= Leslie J. Hoppe =

Biblical scholar

Leslie J. Hoppe (born 22 September 1944) is an American Franciscan priest and Old Testament scholar with a focus on Deuteronomy and Deuteronomic literature and is an expert in biblical studies. He is Carroll Stuhlmueller Distinguished Professor of Old Testament Studies at Catholic Theological Union in Chicago and the general editor of the refereed theological journal Catholic Biblical Quarterly.

Between 2015-2016, he served as president of the Catholic Biblical Association and has also served as the president of the Chicago Society of Biblical Research and was visiting professor at Garrett-Evangelical Theological Seminary, Studium Biblicum Franciscanum, and Seabury-Western Theological Seminary. He has served on the editorial board of The Bible Today and Old Testament Abstracts, previously being the general editor of the former.

==Education==

Hoppe first received his MA in theology from the Aquinas Institute of Theology and then went on to receive a PhD in religion from Northwestern University.

== Career ==

Hoppe joined and has been on the faculty of Catholic Theological Union (CTU) since 1981. Since then, he has authored many books on the Old Testament and biblical archaeology and has served in many archaeological projects in Upper Galilee as well as being the director of the fall study program of CTU in Jerusalem and lead its first Holy Land Pilgrimage. He has written a number of scholarly articles and books, including The Holy City: Jerusalem in the Theology of the Old Testament (2000) and was one of the archaeologists to work on the hypothesis of a House of Peter at Capernaum. He has written for America Magazine and has outlined his views on the Bible in an interview with US Catholic magazine. He has been noted by the National Catholic Register for his support of the Dei verbum to Catholic life and scripture, and believes the question of archaeology is separate from belief in the Bible.

== Publications ==

===Books===

- The Book of Isaiah: The Fifth Gospel (2016).
- Caesarea Maritima (Oxford 2013)
- Priests, Prophets, and Sages: Catholic Perspectives on the Old Testament (2006).
- New Light from Old Stories: Hebrew Scriptures for Today’s World (2005)
- There shall be no poor among you: Poverty in the Bible (Abingdon Press 2004).
- A Retreat with Matthew: Going Beyond the Law (2000).
- The Holy City: Jerusalem in the Theology of the Old Testament (2000).
- A guide to the lands of the Bible (1999)
- The synagogues and churches of ancient Palestine (1994)
- A New Heart: A Commentary on the Book of Ezekiel (Eerdmans 1991).
- Being Poor: A Biblical Study (1987).
- Deuteronomy (1985)
- What are they saying about biblical archaeology? (Paulist Press 1984)
- Joshua, Judges: with an excursus on charismatic leadership in Israel (1982)

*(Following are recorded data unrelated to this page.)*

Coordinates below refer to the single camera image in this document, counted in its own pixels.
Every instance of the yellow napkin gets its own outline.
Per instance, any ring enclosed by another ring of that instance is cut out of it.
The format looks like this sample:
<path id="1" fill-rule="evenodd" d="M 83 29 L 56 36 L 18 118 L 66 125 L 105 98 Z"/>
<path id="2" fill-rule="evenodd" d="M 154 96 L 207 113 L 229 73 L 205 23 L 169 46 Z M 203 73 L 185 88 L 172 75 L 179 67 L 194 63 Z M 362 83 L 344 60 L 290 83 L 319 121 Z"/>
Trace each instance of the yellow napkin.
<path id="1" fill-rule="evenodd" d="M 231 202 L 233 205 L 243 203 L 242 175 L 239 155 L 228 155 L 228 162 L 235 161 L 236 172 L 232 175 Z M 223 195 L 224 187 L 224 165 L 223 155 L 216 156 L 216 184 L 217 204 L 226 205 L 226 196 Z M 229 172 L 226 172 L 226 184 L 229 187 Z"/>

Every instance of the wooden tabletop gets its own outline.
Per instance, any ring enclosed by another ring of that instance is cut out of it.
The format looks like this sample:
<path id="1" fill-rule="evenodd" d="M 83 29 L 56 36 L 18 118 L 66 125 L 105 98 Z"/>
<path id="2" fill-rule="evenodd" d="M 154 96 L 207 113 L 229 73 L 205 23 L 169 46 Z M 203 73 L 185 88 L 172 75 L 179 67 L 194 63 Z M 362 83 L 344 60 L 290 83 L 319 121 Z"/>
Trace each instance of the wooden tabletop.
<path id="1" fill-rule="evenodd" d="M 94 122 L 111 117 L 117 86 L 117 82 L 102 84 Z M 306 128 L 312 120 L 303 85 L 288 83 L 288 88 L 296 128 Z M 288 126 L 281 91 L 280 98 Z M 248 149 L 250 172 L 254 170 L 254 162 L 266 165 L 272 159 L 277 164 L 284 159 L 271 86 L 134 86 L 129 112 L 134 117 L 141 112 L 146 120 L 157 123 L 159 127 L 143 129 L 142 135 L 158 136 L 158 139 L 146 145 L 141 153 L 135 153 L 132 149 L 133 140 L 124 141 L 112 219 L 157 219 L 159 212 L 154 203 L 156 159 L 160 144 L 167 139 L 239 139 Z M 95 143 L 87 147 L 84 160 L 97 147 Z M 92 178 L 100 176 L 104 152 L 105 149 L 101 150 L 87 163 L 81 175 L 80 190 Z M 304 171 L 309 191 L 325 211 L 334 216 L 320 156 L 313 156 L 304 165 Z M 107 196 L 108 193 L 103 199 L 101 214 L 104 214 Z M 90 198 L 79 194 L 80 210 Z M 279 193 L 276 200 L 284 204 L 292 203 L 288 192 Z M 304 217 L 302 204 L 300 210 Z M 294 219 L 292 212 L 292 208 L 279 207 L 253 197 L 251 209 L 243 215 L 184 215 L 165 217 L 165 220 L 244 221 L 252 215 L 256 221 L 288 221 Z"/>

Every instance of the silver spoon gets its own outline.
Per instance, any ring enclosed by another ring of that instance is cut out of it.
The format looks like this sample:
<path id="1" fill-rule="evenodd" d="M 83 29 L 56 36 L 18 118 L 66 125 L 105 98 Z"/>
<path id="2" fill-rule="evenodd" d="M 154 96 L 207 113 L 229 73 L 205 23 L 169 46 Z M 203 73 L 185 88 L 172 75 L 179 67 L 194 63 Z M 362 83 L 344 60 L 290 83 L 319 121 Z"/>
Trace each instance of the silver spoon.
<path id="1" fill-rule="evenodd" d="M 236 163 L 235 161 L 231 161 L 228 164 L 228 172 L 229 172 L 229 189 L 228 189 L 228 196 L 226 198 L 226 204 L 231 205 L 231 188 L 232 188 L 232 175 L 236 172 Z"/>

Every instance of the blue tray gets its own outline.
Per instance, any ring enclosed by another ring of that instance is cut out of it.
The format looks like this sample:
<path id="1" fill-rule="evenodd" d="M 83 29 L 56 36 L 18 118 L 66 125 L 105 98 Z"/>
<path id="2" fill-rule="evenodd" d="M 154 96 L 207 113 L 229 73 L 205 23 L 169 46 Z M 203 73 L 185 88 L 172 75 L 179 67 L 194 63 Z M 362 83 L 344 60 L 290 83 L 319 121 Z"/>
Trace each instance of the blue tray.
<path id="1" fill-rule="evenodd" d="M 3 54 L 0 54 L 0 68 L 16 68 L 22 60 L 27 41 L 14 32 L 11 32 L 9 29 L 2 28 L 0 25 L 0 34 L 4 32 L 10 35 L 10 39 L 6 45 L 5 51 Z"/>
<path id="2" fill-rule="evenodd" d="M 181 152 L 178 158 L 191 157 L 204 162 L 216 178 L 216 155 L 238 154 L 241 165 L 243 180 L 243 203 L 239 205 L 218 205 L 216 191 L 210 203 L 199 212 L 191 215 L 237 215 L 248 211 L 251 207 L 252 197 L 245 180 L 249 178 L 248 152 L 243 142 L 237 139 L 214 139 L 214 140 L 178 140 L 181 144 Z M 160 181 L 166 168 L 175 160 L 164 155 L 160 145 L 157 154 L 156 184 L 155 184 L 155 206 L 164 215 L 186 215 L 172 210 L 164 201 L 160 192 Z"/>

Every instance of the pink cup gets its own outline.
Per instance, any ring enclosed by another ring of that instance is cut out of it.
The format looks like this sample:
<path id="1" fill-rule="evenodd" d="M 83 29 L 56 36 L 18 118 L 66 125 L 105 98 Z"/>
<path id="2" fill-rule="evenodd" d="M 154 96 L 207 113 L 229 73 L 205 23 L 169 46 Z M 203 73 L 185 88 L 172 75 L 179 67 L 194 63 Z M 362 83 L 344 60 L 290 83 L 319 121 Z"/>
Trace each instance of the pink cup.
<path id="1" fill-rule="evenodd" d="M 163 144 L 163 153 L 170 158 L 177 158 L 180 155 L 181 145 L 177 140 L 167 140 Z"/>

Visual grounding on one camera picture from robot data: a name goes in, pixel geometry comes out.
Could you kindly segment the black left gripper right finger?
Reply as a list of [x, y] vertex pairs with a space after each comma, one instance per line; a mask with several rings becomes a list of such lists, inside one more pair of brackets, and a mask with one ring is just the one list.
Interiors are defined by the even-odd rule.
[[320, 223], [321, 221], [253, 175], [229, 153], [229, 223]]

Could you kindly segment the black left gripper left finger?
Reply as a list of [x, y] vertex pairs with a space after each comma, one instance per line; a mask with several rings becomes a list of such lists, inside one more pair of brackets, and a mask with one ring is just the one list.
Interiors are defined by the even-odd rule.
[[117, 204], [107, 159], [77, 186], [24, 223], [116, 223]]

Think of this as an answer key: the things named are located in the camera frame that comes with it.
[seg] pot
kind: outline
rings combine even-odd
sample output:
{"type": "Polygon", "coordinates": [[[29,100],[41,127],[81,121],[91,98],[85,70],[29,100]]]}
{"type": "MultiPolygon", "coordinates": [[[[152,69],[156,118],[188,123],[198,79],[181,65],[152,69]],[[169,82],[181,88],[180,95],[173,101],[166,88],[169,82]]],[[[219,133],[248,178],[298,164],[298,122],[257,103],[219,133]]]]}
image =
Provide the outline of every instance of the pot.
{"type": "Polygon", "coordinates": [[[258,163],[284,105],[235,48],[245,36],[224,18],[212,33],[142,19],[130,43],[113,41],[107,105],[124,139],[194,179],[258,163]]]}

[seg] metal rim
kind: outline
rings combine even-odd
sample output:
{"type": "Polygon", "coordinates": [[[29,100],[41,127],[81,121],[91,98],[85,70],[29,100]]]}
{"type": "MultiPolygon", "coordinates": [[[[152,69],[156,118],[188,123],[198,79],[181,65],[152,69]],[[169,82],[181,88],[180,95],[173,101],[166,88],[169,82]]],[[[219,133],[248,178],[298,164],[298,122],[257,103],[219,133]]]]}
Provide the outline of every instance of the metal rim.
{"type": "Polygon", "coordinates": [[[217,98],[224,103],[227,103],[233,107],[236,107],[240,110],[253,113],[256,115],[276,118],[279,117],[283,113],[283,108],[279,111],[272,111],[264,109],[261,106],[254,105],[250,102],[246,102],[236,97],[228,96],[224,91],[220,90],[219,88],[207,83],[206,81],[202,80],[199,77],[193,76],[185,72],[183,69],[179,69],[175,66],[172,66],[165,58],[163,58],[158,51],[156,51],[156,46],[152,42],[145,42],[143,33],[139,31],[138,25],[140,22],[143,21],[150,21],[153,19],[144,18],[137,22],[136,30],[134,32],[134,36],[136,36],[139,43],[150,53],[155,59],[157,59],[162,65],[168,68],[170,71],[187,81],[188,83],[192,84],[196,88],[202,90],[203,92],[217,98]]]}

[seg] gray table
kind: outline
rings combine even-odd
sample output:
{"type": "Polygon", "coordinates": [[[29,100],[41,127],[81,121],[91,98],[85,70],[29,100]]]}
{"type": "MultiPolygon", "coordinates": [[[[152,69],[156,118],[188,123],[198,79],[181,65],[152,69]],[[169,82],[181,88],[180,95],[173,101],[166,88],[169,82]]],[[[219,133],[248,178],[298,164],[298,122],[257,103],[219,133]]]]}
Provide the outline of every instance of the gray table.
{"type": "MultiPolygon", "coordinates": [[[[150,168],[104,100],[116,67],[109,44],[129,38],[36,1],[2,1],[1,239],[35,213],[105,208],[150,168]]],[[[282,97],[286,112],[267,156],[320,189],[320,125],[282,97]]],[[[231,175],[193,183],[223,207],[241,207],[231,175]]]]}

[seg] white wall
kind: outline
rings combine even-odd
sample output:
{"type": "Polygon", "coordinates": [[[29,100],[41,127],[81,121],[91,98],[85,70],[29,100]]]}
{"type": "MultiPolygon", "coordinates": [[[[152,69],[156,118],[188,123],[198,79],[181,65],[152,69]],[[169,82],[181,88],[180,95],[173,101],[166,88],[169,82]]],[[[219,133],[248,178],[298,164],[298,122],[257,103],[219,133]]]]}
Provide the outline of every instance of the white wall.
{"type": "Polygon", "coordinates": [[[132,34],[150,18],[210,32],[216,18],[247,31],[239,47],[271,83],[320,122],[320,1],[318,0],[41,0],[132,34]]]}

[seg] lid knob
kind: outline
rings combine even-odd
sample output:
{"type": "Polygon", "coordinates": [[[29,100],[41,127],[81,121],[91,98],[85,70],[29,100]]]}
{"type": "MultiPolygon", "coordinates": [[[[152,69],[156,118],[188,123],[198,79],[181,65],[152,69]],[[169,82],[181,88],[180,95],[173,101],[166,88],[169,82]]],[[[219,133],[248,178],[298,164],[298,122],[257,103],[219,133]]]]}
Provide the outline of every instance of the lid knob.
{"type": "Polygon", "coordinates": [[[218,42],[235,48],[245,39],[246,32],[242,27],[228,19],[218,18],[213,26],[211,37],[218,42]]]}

===Articles and Chapters===

- "The Strategy of the Deuteronomistic History: A Proposal." Catholic Biblical Quarterly 79.1 (2017).
- “A Place for Prayer: Solomon’s Prayer at the Dedication of the Temple (2 Kgs 8)” in Prayer in the Catholic Tradition: A Handbook of Practical Approaches. (2016): 467-478.
- "Vatican II: Some Reminiscences After Fifty Years." New Theology Review 25.2 (2013): 59-61.
- “Vengeance and Forgiveness: The Two Faces of Psalm 79” in Images and Imagination in Biblical Literature. (Washington: CBA, 2001): 1-22.
- "Israel Constructs Its History: Deuteronomistic Historiography in Recent Research." The Catholic Biblical Quarterly 64.2 (2002): 408.
- "Judges." The Catholic Biblical Quarterly 63.2 (2001): 307.
- "The Afterlife of a Text. The Case of Solomon’s Prayer in 1 Kings 8." Liber Annuus 51 (2001): 9-30.
- "Scribing the Center: Organization and Redaction in Deuteronomy 14: 1-17: 13." Hebrew Studies 38.1 (1997): 123-125.
- "Deuteronomy" in The Collegeville Bible Commentary: Based on the New American Bible with Revised New Testament. (Liturgical Press, 1989): 196-228.
- "Isaiah 58: 1-12, Fasting and Idolatry." Biblical Theology Bulletin 13.2 (1983): 44-47.
- "The Meaning of Deuteronomy." Biblical Theology Bulletin 10.3 (1980): 111-117.